The present invention relates to a chopped radiation source, preferably, a chopped optical radiation source which is useful in analytical devices such as photometers and spectrophotometers, particularly in photometers for monitoring chemical production processes.
Photometric and spectrophotometric devices for analyzing materials and monitoring reaction processes are known and commercially available. These devices compare radiation emitted by a source with radiation from that same source which has been transmitted through and altered by the sample material being evaluated.
One technique employed for improving the accuracy of measurements made with photometers and spectrophotometers is “chopping” of the radiation. In this technique, the radiation flow is interrupted at regular intervals or “chopped”. A chopped signal is necessary for AC coupling of amplifier stages in order to improve thermal stability.

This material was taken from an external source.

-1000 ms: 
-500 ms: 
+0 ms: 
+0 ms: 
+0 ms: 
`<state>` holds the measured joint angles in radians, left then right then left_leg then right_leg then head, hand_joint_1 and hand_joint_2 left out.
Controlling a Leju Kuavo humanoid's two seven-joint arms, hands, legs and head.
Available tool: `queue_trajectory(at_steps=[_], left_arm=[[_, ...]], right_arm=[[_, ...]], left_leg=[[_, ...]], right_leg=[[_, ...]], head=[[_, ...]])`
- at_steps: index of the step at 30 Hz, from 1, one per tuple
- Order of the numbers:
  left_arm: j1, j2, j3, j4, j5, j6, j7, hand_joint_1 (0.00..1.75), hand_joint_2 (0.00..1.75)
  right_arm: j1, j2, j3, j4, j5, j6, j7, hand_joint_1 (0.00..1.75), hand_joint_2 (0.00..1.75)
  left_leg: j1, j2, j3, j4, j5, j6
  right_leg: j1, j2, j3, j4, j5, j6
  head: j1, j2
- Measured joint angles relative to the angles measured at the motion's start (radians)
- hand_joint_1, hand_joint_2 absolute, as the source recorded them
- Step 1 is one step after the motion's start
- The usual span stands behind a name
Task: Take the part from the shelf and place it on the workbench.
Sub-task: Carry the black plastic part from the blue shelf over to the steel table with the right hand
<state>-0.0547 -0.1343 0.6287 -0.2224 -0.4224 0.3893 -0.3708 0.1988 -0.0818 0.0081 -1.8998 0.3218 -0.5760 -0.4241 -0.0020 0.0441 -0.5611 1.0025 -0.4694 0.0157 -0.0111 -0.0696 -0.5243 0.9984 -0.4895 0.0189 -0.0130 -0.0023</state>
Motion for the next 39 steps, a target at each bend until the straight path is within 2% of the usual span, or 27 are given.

A chopped signal allows the use of electronic filters tuned to the chopped frequency to reduce background noise. Use of a chopper reference signal allows signal processing, sometimes referred to as lock-in amplification, to reduce background noise.
Electronic filters and a reference signal are employed, for example, in the signal comparison apparatus described in U.S. Pat. No. 2,678,581. In this disclosed apparatus, a beam of light is interrupted or pulsed at some predetermined frequency by a motor-driven rotating shutter or chopper wheel. A rotating sectored mirror is used to deflect the light pulses along one of two paths, and effectively acting as a second chopper at a lower pulse rate. Two fixed mirrors direct the light pulses toward a second rotating sectored mirror, in phase with the first rotating sectored mirror, to direct light toward a light sensitive element. Various properties of a sample, such as spectral characteristics or reflectance characteristics, may be compared by means of suitable devices positioned in the path(s) of the directed light pulses. The light pulse repetition rate is made substantially greater than the beam switching rate by providing a number of open sectors in the shutter and by using complementary half-round sectored mirrors. The light pulses received by the light sensitive element are converted to electrical pulses, which are capacitatively coupled between amplifier stages to eliminate temperature dependent DC drift. The signal is passed through electronic filters tuned to the chopper frequency to restrict bandwidth and reduce background noise. The signal is then processed by a lock-in amplifier that is mechanically synchronized with the chopping rate of the beam switching sectored mirrors. This results in decreased bandwidth, decreased noise and increased sensitivity.
One disadvantage of using a rotating chopper wheel such as that disclosed in U.S. Pat. No. 2,678,581 is the wear on the moving parts and chopper frequency stability. A tuning fork chopper, however, has no wearing movable parts and has a natural resonant frequency. For these reasons, a tuning fork chopper has been used in a number of deep space experiments where reliability is essential. Such a chopper is made in the USA by Electro-Optical Products Corporation and available from Boston Electronics Corporation. However, a tuning fork chopper is not suitable for use in all applications, particularly where there are space limitations. A vibrating reed chopper is used for those applications in which there are spatial constraints because it can be packaged in a smaller space than a tuning fork chopper.
Optical choppers have also been used in devices such as the infrared thermometer disclosed in U.S. Pat. No. 5,653,537 in which light emitted from an object is conveyed to a detector via fiber optic cable. The detector generates electrical outputs. These outputs or signals are then amplified and linearized. Unlike the prior art pyrometers, however, the pyrometers disclosed in this patent do not continuously collect and repeatedly chop the collected light before it enters the detectors. Rather, the collected infrared light is reflected off of a dichroic mirror and then passed through a piezoelectric chopper to chop the infrared light. Chopping is achieved through oscillation of a vibrating reed driven by piezoelectric elements. The chopped infrared light then enters a fiber optic cable and is relayed via that cable to an infrared detector which refocuses the light and then beamsplits the infrared light into two broad wavelength bands. One of these two broad wavelength bands is narrowed by an optical filter and detected by an infrared detector. The other broad wavelength band is directly detected by another infrared detector whose upper wavelength cutoff limits the wavelength band. The detectors generate an AC signal which is then amplified and linearized before being relayed to an analog to digital converter which generates the signal sent to a microprocessor.
In these and most other known photometric, spectrophotometric and pyrometric devices, alignment of the light source with the means for relaying that light to the sample and to the detector is one factor which influences the accuracy of the measurement and restricts the locations at which such devices must be placed to sites remote from the reactors in which chemical reactions are being conducted. The known devices also present problems with adjustment of the duty cycle of the chopping device. Use of moving parts subject to wear and tear also introduces the potential for inaccuracy and reliability problems.
It would therefore be advantageous to develop a chopped radiation source assembly which could be readily included in photometric, spectrophotometric and other types of analytical devices even when those devices are positioned in production areas without the need for realignment of light source with the chopper on a continuing basis or interruption of measurement for replacement of worn moving parts after a limited number of uses.